Segment Open

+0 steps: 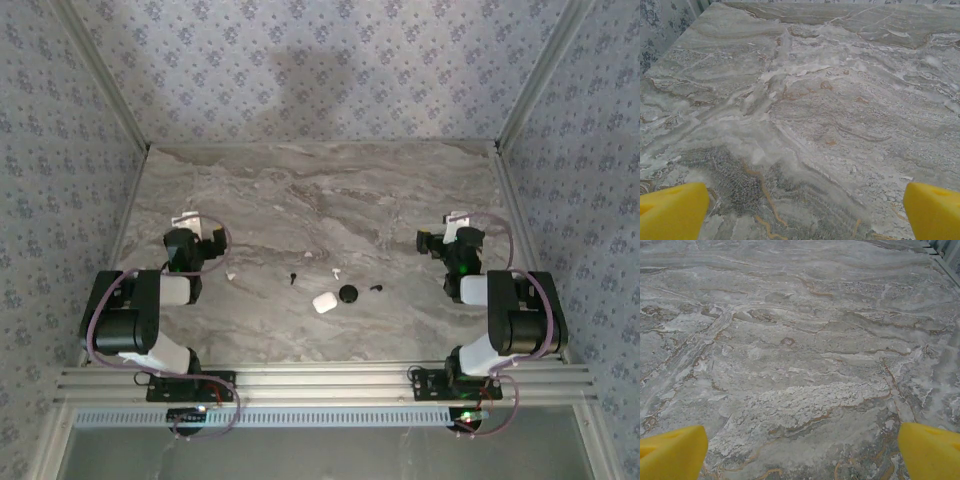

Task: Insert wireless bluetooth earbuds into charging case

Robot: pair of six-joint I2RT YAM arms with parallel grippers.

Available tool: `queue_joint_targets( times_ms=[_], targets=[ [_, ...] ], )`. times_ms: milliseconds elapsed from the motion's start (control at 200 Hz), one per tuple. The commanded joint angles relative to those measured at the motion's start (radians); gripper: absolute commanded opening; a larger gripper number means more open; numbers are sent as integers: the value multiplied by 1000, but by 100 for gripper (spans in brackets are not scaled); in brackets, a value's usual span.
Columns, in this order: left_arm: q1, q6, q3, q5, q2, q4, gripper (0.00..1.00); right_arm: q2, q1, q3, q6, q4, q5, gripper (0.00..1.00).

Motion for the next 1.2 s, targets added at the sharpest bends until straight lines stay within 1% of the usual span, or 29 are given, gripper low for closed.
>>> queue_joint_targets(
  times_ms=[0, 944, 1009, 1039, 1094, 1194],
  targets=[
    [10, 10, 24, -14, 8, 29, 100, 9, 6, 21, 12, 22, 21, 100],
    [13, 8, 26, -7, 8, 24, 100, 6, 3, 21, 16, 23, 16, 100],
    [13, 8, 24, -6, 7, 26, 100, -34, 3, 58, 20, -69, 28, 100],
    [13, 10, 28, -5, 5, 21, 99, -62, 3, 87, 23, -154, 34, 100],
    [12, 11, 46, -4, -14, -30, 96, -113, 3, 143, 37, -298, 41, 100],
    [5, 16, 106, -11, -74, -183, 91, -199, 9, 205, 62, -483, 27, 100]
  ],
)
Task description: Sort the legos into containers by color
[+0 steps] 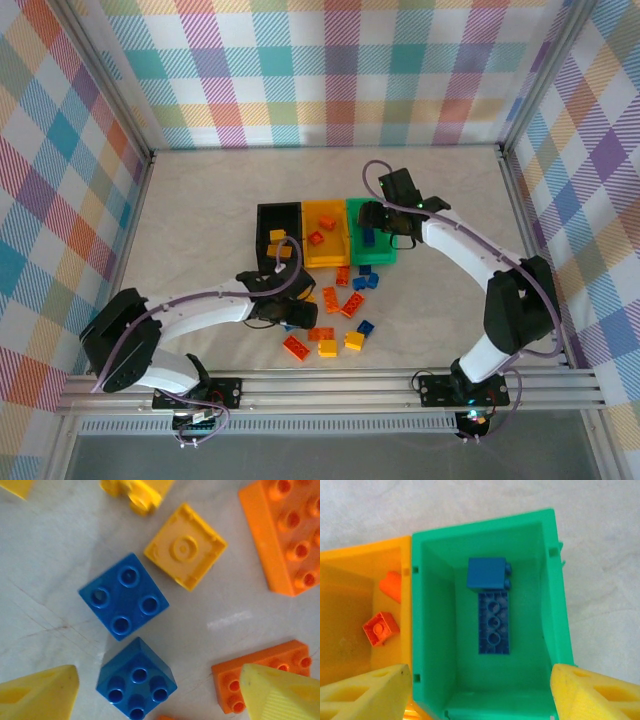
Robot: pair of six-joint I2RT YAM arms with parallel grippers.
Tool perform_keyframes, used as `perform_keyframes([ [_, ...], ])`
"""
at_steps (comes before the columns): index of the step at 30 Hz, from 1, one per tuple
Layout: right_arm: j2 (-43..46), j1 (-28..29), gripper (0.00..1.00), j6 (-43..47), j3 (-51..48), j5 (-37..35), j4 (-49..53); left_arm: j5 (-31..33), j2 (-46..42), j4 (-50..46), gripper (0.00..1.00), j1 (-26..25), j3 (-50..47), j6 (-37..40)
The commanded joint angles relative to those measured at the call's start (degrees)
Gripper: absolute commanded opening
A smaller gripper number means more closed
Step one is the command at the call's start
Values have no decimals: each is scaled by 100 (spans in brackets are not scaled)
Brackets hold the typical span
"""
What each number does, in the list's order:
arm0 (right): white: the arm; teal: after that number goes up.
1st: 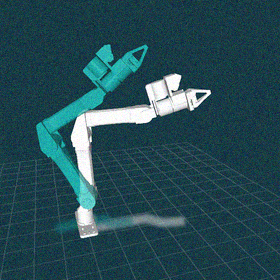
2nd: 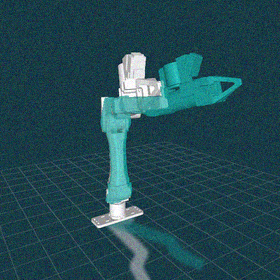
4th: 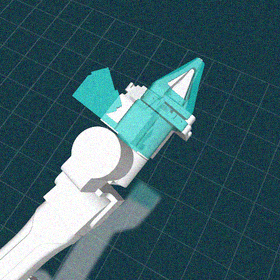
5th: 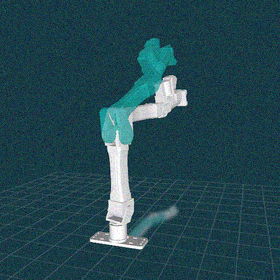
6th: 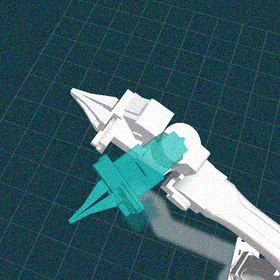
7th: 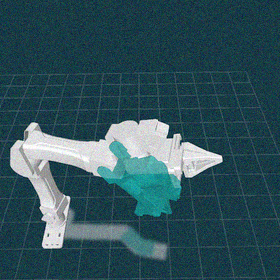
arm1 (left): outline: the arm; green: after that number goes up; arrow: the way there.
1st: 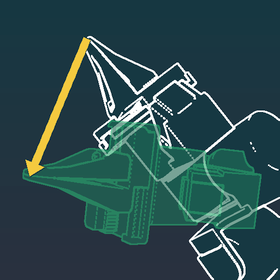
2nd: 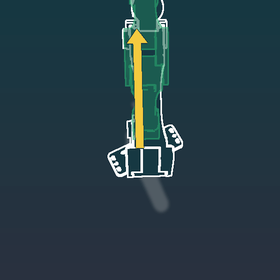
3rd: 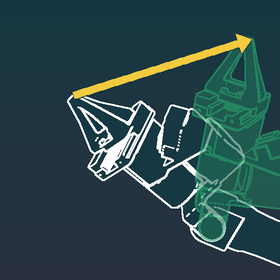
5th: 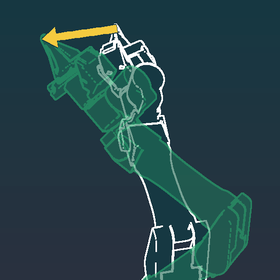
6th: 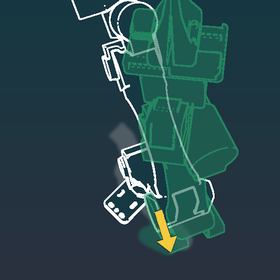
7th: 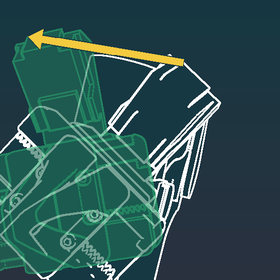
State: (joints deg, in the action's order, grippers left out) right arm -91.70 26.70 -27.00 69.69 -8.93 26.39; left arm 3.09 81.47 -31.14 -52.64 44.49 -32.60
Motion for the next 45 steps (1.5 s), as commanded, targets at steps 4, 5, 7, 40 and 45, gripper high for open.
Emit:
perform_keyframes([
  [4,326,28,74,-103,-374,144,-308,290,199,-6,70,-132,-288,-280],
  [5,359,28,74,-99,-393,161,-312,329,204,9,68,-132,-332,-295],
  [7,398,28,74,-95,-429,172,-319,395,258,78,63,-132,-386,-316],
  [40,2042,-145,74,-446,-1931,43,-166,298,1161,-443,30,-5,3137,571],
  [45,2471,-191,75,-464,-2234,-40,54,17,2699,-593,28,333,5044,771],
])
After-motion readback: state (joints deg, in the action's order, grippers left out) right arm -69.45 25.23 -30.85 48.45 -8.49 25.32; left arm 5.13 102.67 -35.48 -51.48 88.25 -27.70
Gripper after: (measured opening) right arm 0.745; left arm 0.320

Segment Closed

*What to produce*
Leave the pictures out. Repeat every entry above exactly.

*Problem solution*
+0 steps: 

Task: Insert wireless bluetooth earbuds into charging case

Robot: pair of six-joint I2RT YAM arms with parallel grippers.

Available tool: `queue_joint_targets( times_ms=[_], targets=[ [_, ...] ], )`. times_ms: milliseconds elapsed from the motion's start (control at 200 Hz), one per tuple. The commanded joint angles relative to those measured at the motion's start (radians); gripper: absolute commanded opening; a larger gripper number means more open; numbers are sent as integers: the value multiplied by 1000, but by 100 for gripper (spans in brackets are not scaled); in brackets, a value's usual span.
Columns, in this order: left_arm: q1, q6, q3, q5, q2, q4, gripper (0.00..1.00); right_arm: q2, q1, q3, q6, q4, q5, gripper (0.00..1.00).

Motion for the next 1.2 s, targets added at the sharpest bends until straight lines stay within 1% of the usual span, or 29 are given, gripper low for closed.
>>> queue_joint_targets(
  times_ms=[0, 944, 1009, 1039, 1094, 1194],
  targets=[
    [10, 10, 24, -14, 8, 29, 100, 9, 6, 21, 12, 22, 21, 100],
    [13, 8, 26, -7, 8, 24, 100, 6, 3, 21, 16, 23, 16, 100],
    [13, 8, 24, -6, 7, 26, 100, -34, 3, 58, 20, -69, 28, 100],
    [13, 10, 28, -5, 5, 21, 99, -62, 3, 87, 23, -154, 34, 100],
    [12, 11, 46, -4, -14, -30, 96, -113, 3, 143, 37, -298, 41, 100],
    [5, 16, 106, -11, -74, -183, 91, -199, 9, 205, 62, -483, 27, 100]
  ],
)
Task description: Sort the legos into containers by color
[+0 steps] 
Robot: pair of six-joint I2RT YAM arms with parallel grippers.
Tool perform_keyframes, used as `perform_keyframes([ [_, ...], ])`
"""
at_steps (comes before the columns): index of the step at 30 Hz, from 1, one per tuple
Layout: right_arm: j2 (-43..46), j1 (-28..29), gripper (0.00..1.00), j6 (-43..47), j3 (-51..48), j5 (-37..35), j4 (-49..53); left_arm: j5 (-31..33), j2 (-46..42), j4 (-50..46), gripper (0.00..1.00), j1 (-26..25), j3 (-50..47), j6 (-37..40)
The commanded joint angles relative to those measured at the call's start (degrees)
Gripper: absolute commanded opening
A smaller gripper number means more closed
Step one is the command at the call's start
Values have no decimals: each is scaled by 100 (spans in brackets are not scaled)
Brackets hold the typical span
"""
What each number does, in the list's order:
arm0 (right): white: the arm; teal: after that number goes up.
1st: 
2nd: 
4th: 
5th: 
6th: 
7th: 
arm1 (left): outline: the arm; green: after that number goes up; arrow: the way there.
1st: 
2nd: 
3rd: 
5th: 
6th: 
7th: 
State: (joints deg, in the action's order, grippers left out) right arm -91.70 26.70 -27.00 69.69 -8.93 26.39; left arm 3.09 81.47 -31.14 -52.64 44.49 -32.60
Motion for the next 45 steps (1.5 s), as commanded, targets at steps 4, 5, 7, 40 and 45, gripper high for open.
Emit:
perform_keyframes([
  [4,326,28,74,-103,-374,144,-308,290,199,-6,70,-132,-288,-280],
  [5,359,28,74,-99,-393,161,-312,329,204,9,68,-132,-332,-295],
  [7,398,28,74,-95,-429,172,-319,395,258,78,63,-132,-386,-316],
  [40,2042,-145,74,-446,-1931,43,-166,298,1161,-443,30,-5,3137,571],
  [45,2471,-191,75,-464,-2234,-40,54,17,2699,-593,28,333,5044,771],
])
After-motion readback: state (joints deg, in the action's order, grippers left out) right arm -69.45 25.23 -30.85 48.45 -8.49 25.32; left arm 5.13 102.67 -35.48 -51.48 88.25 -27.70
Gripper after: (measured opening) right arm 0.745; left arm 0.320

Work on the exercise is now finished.